# Milestone



## CotterPin (2 Nov 2007)

I reached a salutary milestone last weekend. I was planning to do the Emitremmus (the End of Summertime Audax from Stevenage) on Sunday.

It's always a nice one to do. You don't have to start early so you get a lie-in, and it is lovely countryside on the Herts/Essex borders - the ride goes over to Saffron Walden.

The day before I got the bike ready, making sure the brakes were fine, the tyres were hard, etc. I even zip-tied the little number that the organisers give you to my bike. Being an audax, they have no significance, but a little added extra. I gave the bike a bit of a polish as well. Always nicer to ride a shiny bike.

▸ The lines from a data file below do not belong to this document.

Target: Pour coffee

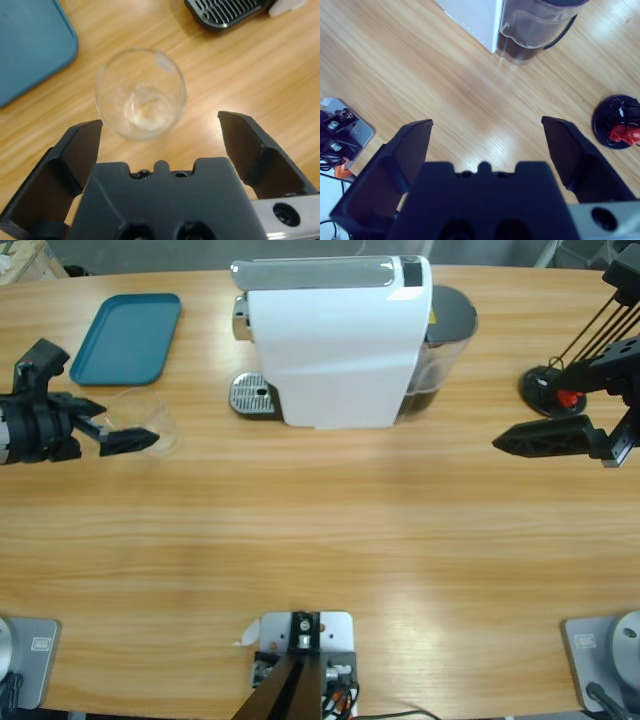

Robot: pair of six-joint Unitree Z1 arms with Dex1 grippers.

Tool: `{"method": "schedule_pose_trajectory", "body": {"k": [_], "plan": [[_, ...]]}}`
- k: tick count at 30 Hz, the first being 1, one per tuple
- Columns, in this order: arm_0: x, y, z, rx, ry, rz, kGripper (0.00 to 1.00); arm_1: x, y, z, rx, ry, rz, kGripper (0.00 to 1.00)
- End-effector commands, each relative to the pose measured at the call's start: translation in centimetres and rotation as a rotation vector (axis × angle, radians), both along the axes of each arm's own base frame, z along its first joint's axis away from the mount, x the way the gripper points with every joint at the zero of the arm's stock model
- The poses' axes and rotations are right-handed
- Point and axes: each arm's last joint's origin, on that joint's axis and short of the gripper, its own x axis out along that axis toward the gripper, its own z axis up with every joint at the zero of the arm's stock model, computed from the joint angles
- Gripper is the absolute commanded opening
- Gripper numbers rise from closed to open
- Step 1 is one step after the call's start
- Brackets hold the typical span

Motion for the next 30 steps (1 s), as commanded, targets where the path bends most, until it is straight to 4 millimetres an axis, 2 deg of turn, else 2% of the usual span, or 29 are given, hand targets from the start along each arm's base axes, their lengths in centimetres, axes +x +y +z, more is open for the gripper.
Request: {"method": "schedule_pose_trajectory", "body": {"k": [1,6,24,26,30], "plan": [[2.4,-1.3,-1.4,0.04,0.022,0.004,0.989,0.5,0.2,-1.5,-0.023,0.048,0.006,1.0],[2.4,-1.2,-1.9,0.057,0.036,0.013,0.968,0.6,0.3,-1.6,-0.025,0.051,0.006,1.0],[3.3,-1.8,-2.3,0.044,0.016,0.014,0.997,0.8,0.5,-1.8,-0.026,0.062,0.013,1.0],[3.3,-1.8,-2.3,0.039,0.02,0.008,0.945,0.8,0.5,-1.9,-0.026,0.065,0.013,1.0],[2.9,-1.6,-2.7,0.043,0.036,0.002,0.729,0.8,0.5,-1.8,-0.026,0.063,0.015,1.0]]}}
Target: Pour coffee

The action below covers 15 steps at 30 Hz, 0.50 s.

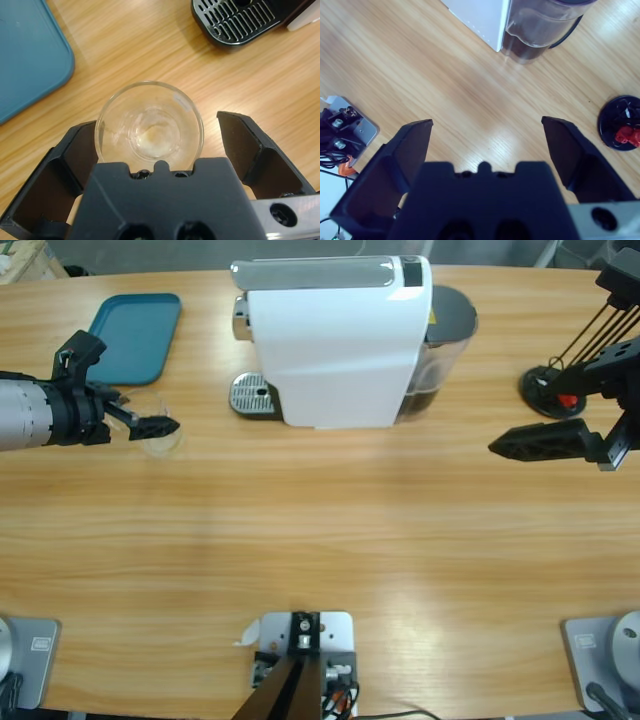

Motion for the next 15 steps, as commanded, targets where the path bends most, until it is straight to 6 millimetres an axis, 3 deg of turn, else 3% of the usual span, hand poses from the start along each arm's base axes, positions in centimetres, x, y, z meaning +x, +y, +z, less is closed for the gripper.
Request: {"method": "schedule_pose_trajectory", "body": {"k": [1,3,11,15], "plan": [[0.1,0.1,-1.2,0.026,0.033,-0.005,0.646,0.7,0.3,-1.7,-0.033,0.045,0.004,1.0],[-0.1,0.2,-1.3,0.026,0.037,-0.006,0.522,0.7,0.3,-1.7,-0.033,0.045,0.004,1.0],[-0.5,0.4,-1.9,0.033,0.061,-0.012,0.522,0.7,0.3,-1.7,-0.032,0.044,0.004,1.0],[-0.2,-0.1,-0.4,-0.029,0.003,-0.044,0.523,0.7,0.3,-1.6,-0.032,0.042,0.002,1.0]]}}
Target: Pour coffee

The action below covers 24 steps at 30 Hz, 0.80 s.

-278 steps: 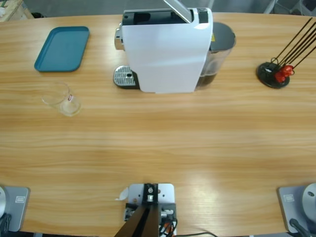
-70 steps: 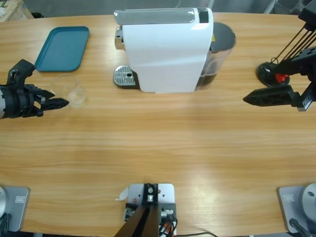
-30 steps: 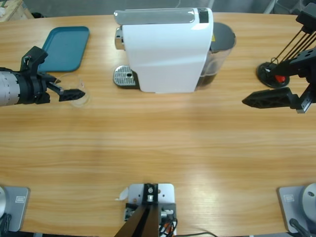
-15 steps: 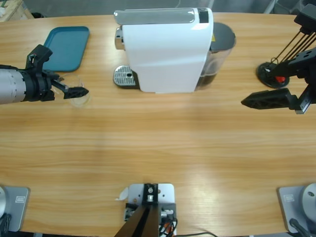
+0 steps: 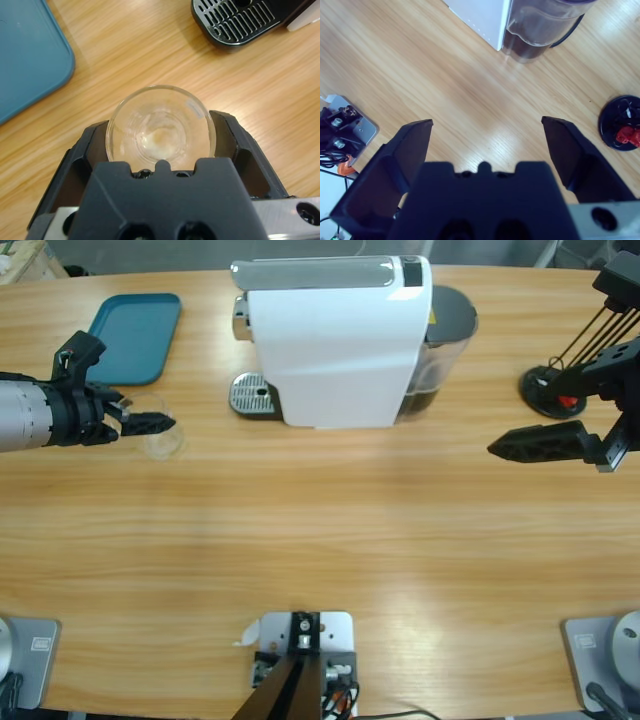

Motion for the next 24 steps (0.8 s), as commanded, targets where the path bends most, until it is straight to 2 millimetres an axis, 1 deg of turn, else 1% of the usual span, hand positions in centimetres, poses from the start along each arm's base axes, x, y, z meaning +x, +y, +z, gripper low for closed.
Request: {"method": "schedule_pose_trajectory", "body": {"k": [1,3,9,11,14,17,19,24], "plan": [[0.2,-0.4,0.3,-0.042,-0.013,-0.075,0.53,0.7,0.3,-1.6,-0.031,0.042,0.0,1.0],[0.8,-1.1,1.4,-0.053,-0.044,-0.143,0.536,0.7,0.3,-1.6,-0.029,0.04,0.0,1.0],[2.2,-2.0,4.5,-0.05,-0.1,-0.206,0.536,0.8,0.2,-1.8,-0.028,0.038,-0.005,1.0],[3.0,-2.7,4.9,-0.049,-0.101,-0.243,0.536,0.9,0.2,-1.8,-0.027,0.037,-0.007,1.0],[4.3,-3.7,4.2,-0.02,-0.095,-0.3,0.536,1.0,0.1,-2.0,-0.028,0.039,-0.014,1.0],[5.5,-4.5,4.3,-0.016,-0.102,-0.327,0.536,1.1,0.0,-2.3,-0.028,0.04,-0.022,1.0],[6.4,-5.1,3.7,-0.003,-0.088,-0.347,0.536,1.3,0.1,-2.4,-0.03,0.042,-0.025,1.0],[7.1,-6.1,2.0,0.017,-0.059,-0.383,0.536,1.5,-0.1,-2.6,-0.03,0.046,-0.037,1.0]]}}
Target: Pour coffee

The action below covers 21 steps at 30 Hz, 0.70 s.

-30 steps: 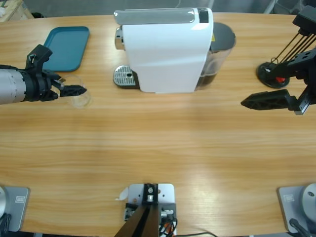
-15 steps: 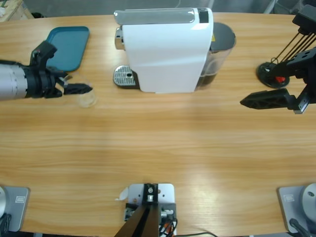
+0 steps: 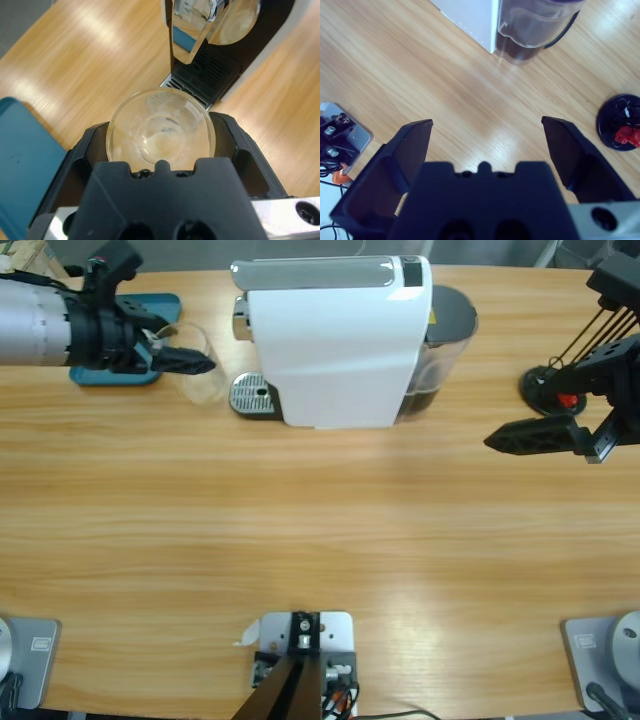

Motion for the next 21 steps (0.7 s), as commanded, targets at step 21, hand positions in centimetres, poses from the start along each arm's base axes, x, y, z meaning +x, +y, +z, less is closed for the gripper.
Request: {"method": "schedule_pose_trajectory", "body": {"k": [21], "plan": [[3.4,-4.6,-4.7,0.046,0.078,-0.096,0.536,1.5,0.7,-2.6,-0.041,0.071,-0.001,1.0]]}}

Then I went out for Saturday night...






And got plastered






And then the following morning I discovered that I can no longer go out and get drunk on a Saturday night and expect to be able to ride the bike the following day.


----------



## Brock (2 Nov 2007)

Oh dear oh dear.. How much did you drink?


----------



## CotterPin (2 Nov 2007)

It was a free bar. I don't recall having an empty class all evening.


----------



## Brock (2 Nov 2007)

Oooh.. You've reached an age where 'free bar' and 'audax' can only coexist happily within the confines of a single weekend where the audax is tackled _before_ the bar. Comiserations.


----------



## Tim Bennet. (2 Nov 2007)

Ahh..... I remember the days when I was able to 'multitask' all weekend.

Now it's definitely "either / or ".


----------



## ash68 (2 Nov 2007)

same here. Don't drink much usually, but if I have 7 or 8 pints it seems to take 3 or 4 days before I feel right again.Tend to stay sober (most of the time) and enjoy waking up with a clear head. Boring I know, but I hate hangovers  and it spoils a Sunday ,my day off work.


----------